▶ [THE PROBLEM]:
Repeat the data exactly. Pictures stay out.

Top of PROVIDED DATA

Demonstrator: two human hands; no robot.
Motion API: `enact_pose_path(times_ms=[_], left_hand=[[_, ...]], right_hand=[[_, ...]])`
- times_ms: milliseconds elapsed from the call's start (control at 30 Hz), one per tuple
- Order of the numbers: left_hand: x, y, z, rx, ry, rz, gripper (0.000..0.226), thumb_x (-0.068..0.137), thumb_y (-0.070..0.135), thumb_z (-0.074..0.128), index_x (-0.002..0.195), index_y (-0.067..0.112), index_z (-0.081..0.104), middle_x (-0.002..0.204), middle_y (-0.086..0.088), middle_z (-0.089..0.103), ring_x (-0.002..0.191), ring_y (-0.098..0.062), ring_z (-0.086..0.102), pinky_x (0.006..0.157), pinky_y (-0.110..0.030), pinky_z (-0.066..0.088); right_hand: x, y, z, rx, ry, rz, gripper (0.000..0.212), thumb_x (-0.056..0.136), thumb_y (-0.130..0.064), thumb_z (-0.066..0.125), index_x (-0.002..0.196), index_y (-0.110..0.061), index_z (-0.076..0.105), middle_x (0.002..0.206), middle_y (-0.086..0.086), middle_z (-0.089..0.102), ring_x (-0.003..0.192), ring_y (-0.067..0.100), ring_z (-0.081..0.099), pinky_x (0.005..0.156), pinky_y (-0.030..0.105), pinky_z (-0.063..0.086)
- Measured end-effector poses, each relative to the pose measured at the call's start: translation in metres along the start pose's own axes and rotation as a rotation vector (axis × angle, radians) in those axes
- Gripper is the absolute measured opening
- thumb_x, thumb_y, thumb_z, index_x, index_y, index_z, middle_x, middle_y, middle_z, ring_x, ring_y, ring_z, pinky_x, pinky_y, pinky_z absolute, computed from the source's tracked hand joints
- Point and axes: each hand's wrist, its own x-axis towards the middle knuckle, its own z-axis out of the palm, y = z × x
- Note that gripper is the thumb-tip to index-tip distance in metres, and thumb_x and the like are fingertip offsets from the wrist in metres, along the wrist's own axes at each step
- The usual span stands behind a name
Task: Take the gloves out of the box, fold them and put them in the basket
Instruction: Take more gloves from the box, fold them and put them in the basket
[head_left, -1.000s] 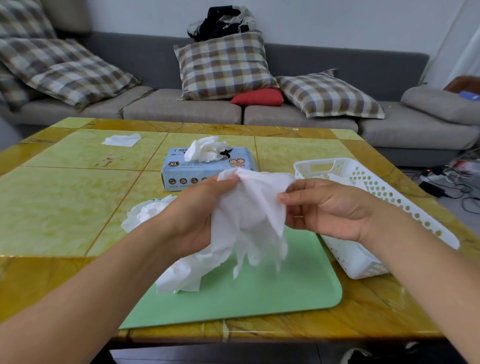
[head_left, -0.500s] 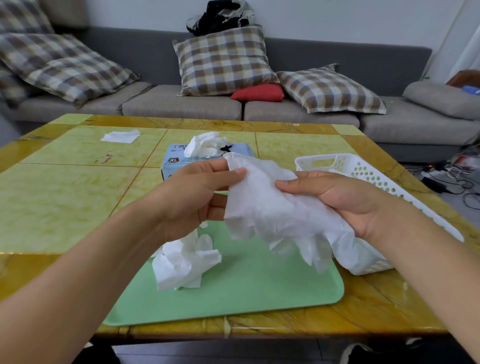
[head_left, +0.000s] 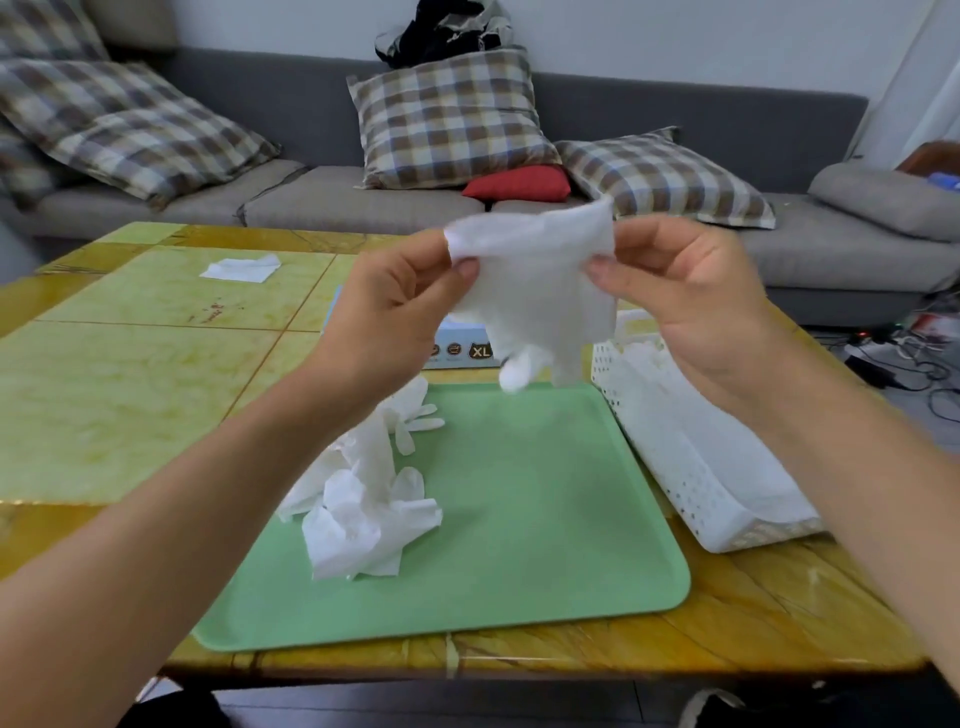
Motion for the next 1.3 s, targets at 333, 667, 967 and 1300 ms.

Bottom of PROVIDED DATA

▶ [SOLUTION TO THIS EXERCISE]:
Demonstrator: two human hands; no robot.
Motion API: `enact_pose_path(times_ms=[_], left_hand=[[_, ...]], right_hand=[[_, ...]])`
- times_ms: milliseconds elapsed from the call's start (control at 30 Hz), one per tuple
- Order of the numbers: left_hand: x, y, z, rx, ry, rz, gripper (0.000..0.226), thumb_x (-0.068..0.137), thumb_y (-0.070..0.135), thumb_z (-0.074..0.128), index_x (-0.002..0.195), index_y (-0.067..0.112), index_z (-0.081..0.104), middle_x (-0.002..0.204), middle_y (-0.086..0.088), middle_z (-0.089..0.103), ring_x (-0.002..0.191), ring_y (-0.098..0.062), ring_z (-0.086..0.102), pinky_x (0.006..0.157), pinky_y (-0.110..0.030), pinky_z (-0.066..0.088); right_hand: x, y, z, rx, ry, rz, gripper (0.000..0.212), thumb_x (-0.056..0.136), thumb_y (-0.130..0.064), thumb_z (-0.066..0.125), index_x (-0.002..0.196), index_y (-0.110..0.061), index_z (-0.076..0.105), middle_x (0.002..0.206), middle_y (-0.086..0.086), middle_z (-0.089..0.102), ring_x (-0.003..0.192), ring_y (-0.067..0.100), ring_z (-0.081..0.099), pinky_x (0.005..0.156), pinky_y (-0.030..0.105), pinky_z (-0.063..0.086)
- Measured end-effector poses, each relative to the pose measured at the call's start: translation in metres along the start pose's own axes and rotation as a rotation vector (axis × angle, radians) in those axes
- Gripper is the absolute measured opening
- thumb_x, thumb_y, thumb_z, index_x, index_y, index_z, middle_x, middle_y, middle_z, ring_x, ring_y, ring_z, pinky_x, pinky_y, pinky_z absolute, computed from the source's tracked hand joints
- Point and axes: each hand's wrist, its own x-axis towards the middle knuckle, its own z-axis out of the palm, y = z × x
- Note that gripper is the thumb-tip to index-tip distance in metres, and thumb_x and the like are fingertip offsets from the wrist in metres, along the wrist's own axes at each step
- The usual span stands behind a name
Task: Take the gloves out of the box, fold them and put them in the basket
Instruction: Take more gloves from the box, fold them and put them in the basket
[head_left, -1.000s] 
[head_left, -0.500s] 
[head_left, +0.000s] 
Motion for the next 1.3 s, targets at 333, 667, 967 and 1300 ms.

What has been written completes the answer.